High school is a scary place, one you could not pay me to revisit. I’ll spare you the gory details of my first time, but we did have a condom – one of those LifeStyle condoms in what resembles a restaurant butter container we had received from a friend probably a year in advance. Why? Because buying condoms is embarrassing when you’re a junior in high school. What if I see one of my parents’ friends? What if I see a teacher? Maybe we’ll just forget the condom all together and pull out. What if I can pick some up at school and don’t have to worry about all this?
I was 24 the day my dad passed away and we made it that entire time having never spoken about sex even once. My step-mother did, once, on his behalf. The entirety of it was “Your dad assumes you either have or you will. As long as you’re being smart about it, he doesn’t ever want to hear about it. Do you have any questions?” My mom did give me the sex talk once – after I had finished both college and grad school and my boyfriend and I had already decided on getting an apartment together. My parents were both very attentive, very up-to-date with the times, and very protective of me, so it makes no sense why they would delay (or in my dad’s case, flat-out avoid) this talk, right? Not really. Parents dread giving “the talk” just about as much as kids dread hearing it – there’s no amount of anything in this world that can turn that into a cozy little chat.
Say what you will about the Rochester City School District, but they’ve just taken the one most uncomfortable, yet most important parent/child talk in existence and made it easy – easy because they’re offering to do all of it. Before a high school student can receive condoms, he or she must go through several educational classes and counseling regarding sexual health, emotions, and possible consequences. Of course parents can opt their student out of these classes if they’re uncomfortable with it or really disagree with Rochester City School District’s stance – but the option for it is there.
For something that has been taboo in so many classrooms (and sometimes, so many homes) across the nation, RCSD’s decision has definitely raised a lot of questions.

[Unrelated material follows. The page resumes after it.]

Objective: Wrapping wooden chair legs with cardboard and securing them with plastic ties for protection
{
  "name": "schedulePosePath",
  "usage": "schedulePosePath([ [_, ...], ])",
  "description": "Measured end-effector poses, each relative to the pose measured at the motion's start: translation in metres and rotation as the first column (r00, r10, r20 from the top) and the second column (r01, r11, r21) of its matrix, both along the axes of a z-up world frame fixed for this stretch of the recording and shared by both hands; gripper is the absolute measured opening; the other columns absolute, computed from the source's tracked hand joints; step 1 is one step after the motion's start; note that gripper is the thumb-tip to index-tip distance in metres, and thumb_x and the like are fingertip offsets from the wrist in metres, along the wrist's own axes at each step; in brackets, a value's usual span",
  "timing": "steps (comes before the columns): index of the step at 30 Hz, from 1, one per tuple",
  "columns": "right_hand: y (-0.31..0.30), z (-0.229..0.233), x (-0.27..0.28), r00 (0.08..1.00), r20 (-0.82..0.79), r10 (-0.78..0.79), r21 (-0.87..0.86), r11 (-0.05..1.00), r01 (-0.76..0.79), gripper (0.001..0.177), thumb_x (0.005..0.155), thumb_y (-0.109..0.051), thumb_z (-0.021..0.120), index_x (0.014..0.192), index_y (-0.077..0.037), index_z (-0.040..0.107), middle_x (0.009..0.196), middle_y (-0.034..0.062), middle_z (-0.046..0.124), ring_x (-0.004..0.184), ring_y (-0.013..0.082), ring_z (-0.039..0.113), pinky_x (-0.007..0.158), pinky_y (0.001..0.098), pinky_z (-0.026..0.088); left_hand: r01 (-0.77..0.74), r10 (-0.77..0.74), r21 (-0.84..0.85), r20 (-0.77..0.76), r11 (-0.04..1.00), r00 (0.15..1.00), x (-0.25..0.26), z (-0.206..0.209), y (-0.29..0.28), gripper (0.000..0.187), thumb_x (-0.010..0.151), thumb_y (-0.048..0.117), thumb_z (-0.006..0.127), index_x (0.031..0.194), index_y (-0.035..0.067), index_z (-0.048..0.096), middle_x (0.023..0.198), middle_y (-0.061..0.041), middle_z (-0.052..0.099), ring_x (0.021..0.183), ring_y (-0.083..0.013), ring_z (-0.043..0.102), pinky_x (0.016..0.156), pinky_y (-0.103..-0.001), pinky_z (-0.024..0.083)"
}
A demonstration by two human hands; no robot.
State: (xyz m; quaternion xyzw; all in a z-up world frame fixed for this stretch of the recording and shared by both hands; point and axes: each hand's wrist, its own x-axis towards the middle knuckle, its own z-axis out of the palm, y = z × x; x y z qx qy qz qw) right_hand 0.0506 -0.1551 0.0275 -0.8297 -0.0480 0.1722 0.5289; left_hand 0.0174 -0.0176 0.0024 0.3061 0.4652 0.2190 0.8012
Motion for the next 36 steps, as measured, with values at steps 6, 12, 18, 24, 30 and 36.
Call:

However, according to many studies, high school condom availability programs have not led to increased sexual activity among high school students, but have led to improved condom use among high school males. If they’re going to do it anyway, what more can you ask for? Can’t argue with statistics. Time will tell where Rochester will fall in future studies. In the mean time, best of luck to Rochester City School District in their new endeavor.